Toen wij daar kwamen wonen stond er geen omheining om de tuin. Er waren zoveel konijnen, we konden ook geen bloemetjes planten in de tuin, want dat werd allemaal afgeknabbeld. Je zette ze er de ene dag in en de volgende dag was het al weg. De holen zaten onder het huis. De konijntjes kwamen onder het huis vandaan. De jonkies zaten op het gazon.

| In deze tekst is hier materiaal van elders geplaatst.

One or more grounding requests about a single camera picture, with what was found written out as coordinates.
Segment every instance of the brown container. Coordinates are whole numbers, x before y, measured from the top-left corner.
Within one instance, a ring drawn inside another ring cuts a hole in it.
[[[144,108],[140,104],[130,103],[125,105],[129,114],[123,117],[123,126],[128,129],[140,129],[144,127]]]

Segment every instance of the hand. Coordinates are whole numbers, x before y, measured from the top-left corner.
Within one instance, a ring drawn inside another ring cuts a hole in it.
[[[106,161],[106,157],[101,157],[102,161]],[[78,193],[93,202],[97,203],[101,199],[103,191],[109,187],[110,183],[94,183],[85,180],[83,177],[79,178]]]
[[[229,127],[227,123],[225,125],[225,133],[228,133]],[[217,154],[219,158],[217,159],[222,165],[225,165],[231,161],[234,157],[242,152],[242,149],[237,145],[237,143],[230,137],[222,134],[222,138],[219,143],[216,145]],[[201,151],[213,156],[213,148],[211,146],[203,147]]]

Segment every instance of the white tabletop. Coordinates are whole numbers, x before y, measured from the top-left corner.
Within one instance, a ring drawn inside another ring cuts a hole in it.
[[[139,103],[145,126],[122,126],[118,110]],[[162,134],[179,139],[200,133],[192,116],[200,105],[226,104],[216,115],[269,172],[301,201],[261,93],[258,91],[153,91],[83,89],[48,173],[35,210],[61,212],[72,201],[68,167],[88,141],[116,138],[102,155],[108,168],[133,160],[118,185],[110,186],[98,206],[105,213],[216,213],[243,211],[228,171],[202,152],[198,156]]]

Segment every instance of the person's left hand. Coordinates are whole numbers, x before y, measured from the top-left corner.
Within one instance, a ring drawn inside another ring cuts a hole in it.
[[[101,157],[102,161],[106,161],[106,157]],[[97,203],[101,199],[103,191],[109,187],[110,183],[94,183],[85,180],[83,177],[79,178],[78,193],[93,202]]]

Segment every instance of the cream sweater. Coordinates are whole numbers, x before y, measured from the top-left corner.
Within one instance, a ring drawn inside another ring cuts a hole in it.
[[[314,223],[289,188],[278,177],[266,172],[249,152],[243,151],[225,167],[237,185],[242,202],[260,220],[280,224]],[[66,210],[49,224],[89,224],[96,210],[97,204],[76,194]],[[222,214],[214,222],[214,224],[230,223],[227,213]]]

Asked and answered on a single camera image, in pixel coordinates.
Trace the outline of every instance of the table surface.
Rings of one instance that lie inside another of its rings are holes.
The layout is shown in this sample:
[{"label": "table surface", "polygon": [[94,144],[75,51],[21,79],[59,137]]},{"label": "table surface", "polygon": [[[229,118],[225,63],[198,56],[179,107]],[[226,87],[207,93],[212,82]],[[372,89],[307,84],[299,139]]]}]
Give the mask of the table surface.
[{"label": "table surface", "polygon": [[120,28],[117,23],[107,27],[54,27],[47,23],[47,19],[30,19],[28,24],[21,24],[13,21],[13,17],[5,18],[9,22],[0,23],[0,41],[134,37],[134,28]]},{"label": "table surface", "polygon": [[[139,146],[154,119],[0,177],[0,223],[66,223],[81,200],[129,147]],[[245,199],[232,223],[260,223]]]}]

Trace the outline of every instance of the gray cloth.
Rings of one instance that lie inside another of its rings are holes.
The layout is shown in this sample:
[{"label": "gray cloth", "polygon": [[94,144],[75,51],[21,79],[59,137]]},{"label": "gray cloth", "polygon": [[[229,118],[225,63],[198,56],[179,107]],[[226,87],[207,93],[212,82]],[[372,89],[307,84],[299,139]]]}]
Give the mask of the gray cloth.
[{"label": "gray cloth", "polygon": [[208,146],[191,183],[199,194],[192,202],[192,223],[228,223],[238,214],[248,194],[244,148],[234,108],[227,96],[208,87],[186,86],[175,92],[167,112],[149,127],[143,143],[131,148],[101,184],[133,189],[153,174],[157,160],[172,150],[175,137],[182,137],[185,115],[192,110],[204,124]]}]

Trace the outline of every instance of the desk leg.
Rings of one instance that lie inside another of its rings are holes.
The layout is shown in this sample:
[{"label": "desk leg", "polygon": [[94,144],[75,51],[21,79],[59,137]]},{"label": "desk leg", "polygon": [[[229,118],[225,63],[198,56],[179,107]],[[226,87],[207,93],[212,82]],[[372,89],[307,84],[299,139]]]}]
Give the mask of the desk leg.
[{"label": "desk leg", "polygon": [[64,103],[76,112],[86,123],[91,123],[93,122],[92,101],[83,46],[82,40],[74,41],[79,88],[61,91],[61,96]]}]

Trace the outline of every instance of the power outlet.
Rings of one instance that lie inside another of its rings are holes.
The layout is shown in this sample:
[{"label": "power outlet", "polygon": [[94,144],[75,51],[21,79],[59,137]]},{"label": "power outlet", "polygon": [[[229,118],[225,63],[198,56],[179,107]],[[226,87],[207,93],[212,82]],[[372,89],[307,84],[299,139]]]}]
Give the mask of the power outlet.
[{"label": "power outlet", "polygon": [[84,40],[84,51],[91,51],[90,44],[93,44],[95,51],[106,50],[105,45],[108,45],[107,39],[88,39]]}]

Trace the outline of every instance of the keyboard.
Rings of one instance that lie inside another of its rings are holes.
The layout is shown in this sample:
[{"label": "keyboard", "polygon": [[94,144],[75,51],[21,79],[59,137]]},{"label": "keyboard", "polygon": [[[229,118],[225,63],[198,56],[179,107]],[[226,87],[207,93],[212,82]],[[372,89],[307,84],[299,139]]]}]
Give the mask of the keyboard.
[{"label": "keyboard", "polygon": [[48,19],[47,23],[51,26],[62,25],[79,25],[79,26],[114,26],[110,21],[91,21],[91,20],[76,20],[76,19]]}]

Ik weet nog dat de telefoon of zo - ik weet niet meer precies wat het was - het een keer niet deed; de muizen hadden de kabels allemaal doorgevreten! Als het koren werd afgemaaid, was dat een prachtig gezicht; tien combines op een rij. Maar dan kwamen de muizen op ons af! Die hadden dan niets meer te eten en kwamen in groten getale naar ons huis. Daar probeerden ze nog wat te bikken. Ze knaagden aan alles en ze hebben alles kapot geknaagd. We hadden vreselijke last van muizen. Niet beneden, maar boven. Ze gingen door de spouwmuren omhoog en ze kwamen allemaal op zolder. Op zolder hebben ze alles opgegeten. Van de kaarsen die ik voor de Kerst bewaarde, lagen alleen de lonten nog in de doos. Het kaarsvet aten ze ook nog op…

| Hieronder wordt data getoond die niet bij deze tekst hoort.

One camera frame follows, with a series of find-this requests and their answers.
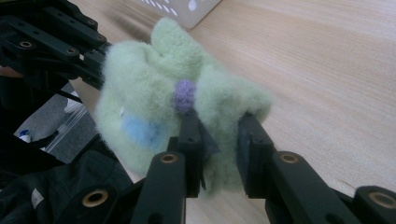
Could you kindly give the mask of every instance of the black plastic part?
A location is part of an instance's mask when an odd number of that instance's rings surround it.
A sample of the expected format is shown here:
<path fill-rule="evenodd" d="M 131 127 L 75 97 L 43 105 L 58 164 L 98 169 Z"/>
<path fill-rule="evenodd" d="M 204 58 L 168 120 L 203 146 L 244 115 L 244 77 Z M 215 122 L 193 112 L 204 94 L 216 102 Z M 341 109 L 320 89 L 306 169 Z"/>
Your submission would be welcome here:
<path fill-rule="evenodd" d="M 47 13 L 51 23 L 58 27 L 58 29 L 64 30 L 67 33 L 73 33 L 80 39 L 95 47 L 106 43 L 106 38 L 100 35 L 97 31 L 91 29 L 86 24 L 81 23 L 75 18 L 68 16 L 57 8 L 46 7 L 43 11 Z"/>
<path fill-rule="evenodd" d="M 106 224 L 118 197 L 117 190 L 110 185 L 97 185 L 84 189 L 66 206 L 55 223 Z"/>
<path fill-rule="evenodd" d="M 249 198 L 266 198 L 268 163 L 274 143 L 257 119 L 246 114 L 239 121 L 237 166 Z"/>
<path fill-rule="evenodd" d="M 270 172 L 295 223 L 360 223 L 298 154 L 277 152 Z"/>
<path fill-rule="evenodd" d="M 388 189 L 360 187 L 352 206 L 362 223 L 396 223 L 396 193 Z"/>
<path fill-rule="evenodd" d="M 178 152 L 157 154 L 151 161 L 132 224 L 185 223 L 185 160 Z"/>
<path fill-rule="evenodd" d="M 8 22 L 15 30 L 28 35 L 36 43 L 44 46 L 50 53 L 65 62 L 76 62 L 78 60 L 79 50 L 64 43 L 63 41 L 49 35 L 33 25 L 25 22 L 15 16 L 5 16 L 4 20 Z"/>
<path fill-rule="evenodd" d="M 203 155 L 200 120 L 194 110 L 183 116 L 177 151 L 182 153 L 186 159 L 186 196 L 196 198 L 200 191 L 203 173 Z"/>

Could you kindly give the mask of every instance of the fuzzy green fabric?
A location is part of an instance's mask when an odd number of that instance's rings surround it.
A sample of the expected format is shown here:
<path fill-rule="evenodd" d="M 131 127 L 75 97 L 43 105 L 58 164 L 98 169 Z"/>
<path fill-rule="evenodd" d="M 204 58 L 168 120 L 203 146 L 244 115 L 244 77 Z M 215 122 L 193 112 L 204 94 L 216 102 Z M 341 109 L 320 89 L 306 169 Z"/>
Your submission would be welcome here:
<path fill-rule="evenodd" d="M 181 116 L 172 101 L 177 82 L 188 79 L 196 85 L 193 107 L 220 149 L 205 163 L 206 193 L 241 189 L 238 120 L 249 112 L 263 121 L 271 104 L 267 92 L 230 75 L 170 19 L 156 24 L 151 45 L 128 41 L 111 47 L 103 73 L 98 131 L 128 169 L 144 175 L 169 137 L 178 136 Z"/>

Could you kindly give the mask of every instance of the brass insert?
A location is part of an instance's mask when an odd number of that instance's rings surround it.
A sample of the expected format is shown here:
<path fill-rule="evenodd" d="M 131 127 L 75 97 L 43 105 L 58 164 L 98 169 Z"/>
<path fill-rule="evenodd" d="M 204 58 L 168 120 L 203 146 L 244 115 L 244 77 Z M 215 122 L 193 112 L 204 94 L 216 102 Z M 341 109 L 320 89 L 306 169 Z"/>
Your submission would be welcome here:
<path fill-rule="evenodd" d="M 85 195 L 82 199 L 82 205 L 85 207 L 96 207 L 104 203 L 108 198 L 108 192 L 105 189 L 96 189 Z"/>

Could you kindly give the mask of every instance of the screw hole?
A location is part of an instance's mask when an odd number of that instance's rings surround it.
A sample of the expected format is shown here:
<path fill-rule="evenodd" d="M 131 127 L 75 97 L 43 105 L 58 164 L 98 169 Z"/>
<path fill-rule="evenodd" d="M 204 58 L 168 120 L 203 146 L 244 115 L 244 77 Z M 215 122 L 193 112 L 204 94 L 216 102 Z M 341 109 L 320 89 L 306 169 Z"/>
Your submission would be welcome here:
<path fill-rule="evenodd" d="M 291 154 L 283 154 L 280 159 L 287 163 L 296 163 L 298 161 L 298 158 Z"/>
<path fill-rule="evenodd" d="M 326 220 L 328 223 L 332 223 L 332 224 L 344 224 L 344 220 L 335 214 L 326 215 Z"/>
<path fill-rule="evenodd" d="M 174 161 L 177 161 L 177 156 L 173 155 L 173 154 L 166 154 L 161 156 L 161 161 L 163 163 L 172 163 Z"/>
<path fill-rule="evenodd" d="M 149 216 L 148 224 L 162 224 L 163 223 L 163 215 L 155 213 Z"/>
<path fill-rule="evenodd" d="M 75 50 L 75 49 L 68 49 L 68 50 L 67 50 L 67 53 L 70 53 L 70 54 L 76 53 L 76 50 Z"/>
<path fill-rule="evenodd" d="M 22 41 L 22 42 L 20 43 L 20 45 L 21 45 L 22 47 L 25 47 L 25 48 L 30 48 L 30 47 L 33 46 L 32 43 L 30 43 L 30 42 L 28 42 L 28 41 Z"/>

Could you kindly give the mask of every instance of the green plush toy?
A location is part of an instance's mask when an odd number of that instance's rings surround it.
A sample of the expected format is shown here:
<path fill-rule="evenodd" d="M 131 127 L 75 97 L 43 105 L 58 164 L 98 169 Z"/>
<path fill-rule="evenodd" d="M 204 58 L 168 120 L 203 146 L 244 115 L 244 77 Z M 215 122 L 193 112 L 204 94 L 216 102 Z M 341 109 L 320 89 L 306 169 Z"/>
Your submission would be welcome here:
<path fill-rule="evenodd" d="M 230 75 L 170 19 L 156 24 L 151 45 L 129 41 L 111 47 L 103 73 L 98 131 L 128 169 L 144 175 L 169 137 L 178 136 L 181 114 L 194 108 L 219 146 L 204 164 L 206 193 L 241 189 L 238 120 L 249 112 L 263 121 L 271 104 L 265 91 Z"/>

Wij hadden ook wel last van muggen om ons heen, maar dat kwam waarschijnlijk alleen door het water dat we achter ons huis hadden. We konden ’s avonds heel weinig buiten zitten, dan werd je opgevreten door de muggen. Dan had je een vuurtje, daar ging je dan maar dicht bij het vuur zitten. Dan kwamen ze niet zo dicht bij dat vuur. Muggen en ander ongedierte waren er ontzettend veel. En ook spinnen! Ontzettend veel spinnen! Er was altijd een periode dat er ontzettend veel spinnen waren. De vogels konden ze niet allemaal op.
Uilen had je op het stro. Als het graan eraf ging, dan had je al dat stro. Dat zetten ze allemaal langs de weg. Dan stonden er hele grote strobergen langs de weg en daar zaten altijd de uilen op.